Question

Determine the domain and range of the following parabola. f(x)=(x−4)2−3 select the correct answer below: domain is all real numbers. range is f(x)≤−3 domain is all real numbers. range is f(x)≥4 domain is all real numbers. range is f(x)≥−3 domain is all real numbers. range is f(x)≤4

Answer 1

The domain of the parabola f(x) = (x - 4)^2 - 3 is all real numbers and the range is f(x) ≥ -3, because the vertex of the parabola is at (4, -3) and it opens upwards.

Step-by-step explanation:

The question is asking to identify the domain and range of the parabolic function f(x) = (x - 4)2 - 3. This is a parabola that opens upwards because the coefficient of the squared term is positive.

The domain of any parabola is all real numbers because there is no restriction on the x-values for which the function is defined. This is true for any quadratic function unless specifically restricted by the context.

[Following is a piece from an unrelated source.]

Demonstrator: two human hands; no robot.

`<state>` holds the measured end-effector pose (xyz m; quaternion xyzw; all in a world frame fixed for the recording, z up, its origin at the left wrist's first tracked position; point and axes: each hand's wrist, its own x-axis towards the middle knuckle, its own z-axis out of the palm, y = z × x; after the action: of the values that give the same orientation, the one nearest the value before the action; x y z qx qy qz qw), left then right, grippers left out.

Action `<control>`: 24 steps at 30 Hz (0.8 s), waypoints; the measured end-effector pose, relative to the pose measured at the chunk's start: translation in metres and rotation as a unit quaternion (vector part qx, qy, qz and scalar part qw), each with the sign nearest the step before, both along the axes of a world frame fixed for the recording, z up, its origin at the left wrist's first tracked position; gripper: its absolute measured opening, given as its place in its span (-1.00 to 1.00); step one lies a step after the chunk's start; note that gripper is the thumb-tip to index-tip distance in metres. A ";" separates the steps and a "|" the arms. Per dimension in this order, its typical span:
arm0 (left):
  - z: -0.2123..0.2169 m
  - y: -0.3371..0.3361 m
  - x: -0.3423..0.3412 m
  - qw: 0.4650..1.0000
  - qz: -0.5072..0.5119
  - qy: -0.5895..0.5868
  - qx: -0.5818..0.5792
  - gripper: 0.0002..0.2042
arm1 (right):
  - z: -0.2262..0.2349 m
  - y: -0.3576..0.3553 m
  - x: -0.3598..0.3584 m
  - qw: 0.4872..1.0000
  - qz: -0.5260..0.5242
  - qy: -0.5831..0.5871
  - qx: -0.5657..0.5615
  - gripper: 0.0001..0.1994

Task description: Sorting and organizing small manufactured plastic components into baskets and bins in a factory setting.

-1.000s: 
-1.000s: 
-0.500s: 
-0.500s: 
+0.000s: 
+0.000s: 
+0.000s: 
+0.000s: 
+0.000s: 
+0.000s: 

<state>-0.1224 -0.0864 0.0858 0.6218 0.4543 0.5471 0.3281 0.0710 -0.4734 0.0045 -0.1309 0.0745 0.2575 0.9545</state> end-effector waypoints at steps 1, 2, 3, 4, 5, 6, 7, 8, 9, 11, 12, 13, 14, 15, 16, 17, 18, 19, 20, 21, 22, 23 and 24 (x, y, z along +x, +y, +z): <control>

The range of a parabola depends on its vertex (the highest or lowest point on the graph, depending on whether it opens downwards or upwards). Since our function can be written as f(x) = (x - 4)2 - 3, we can see that the vertex is at (4, -3). Because the parabola opens upwards, this means the function's value will always be greater than or equal to -3. Therefore, the range is f(x) ≥ -3.

In conclusion, the correct answer is: domain is all real numbers. range is f(x) ≥ -3.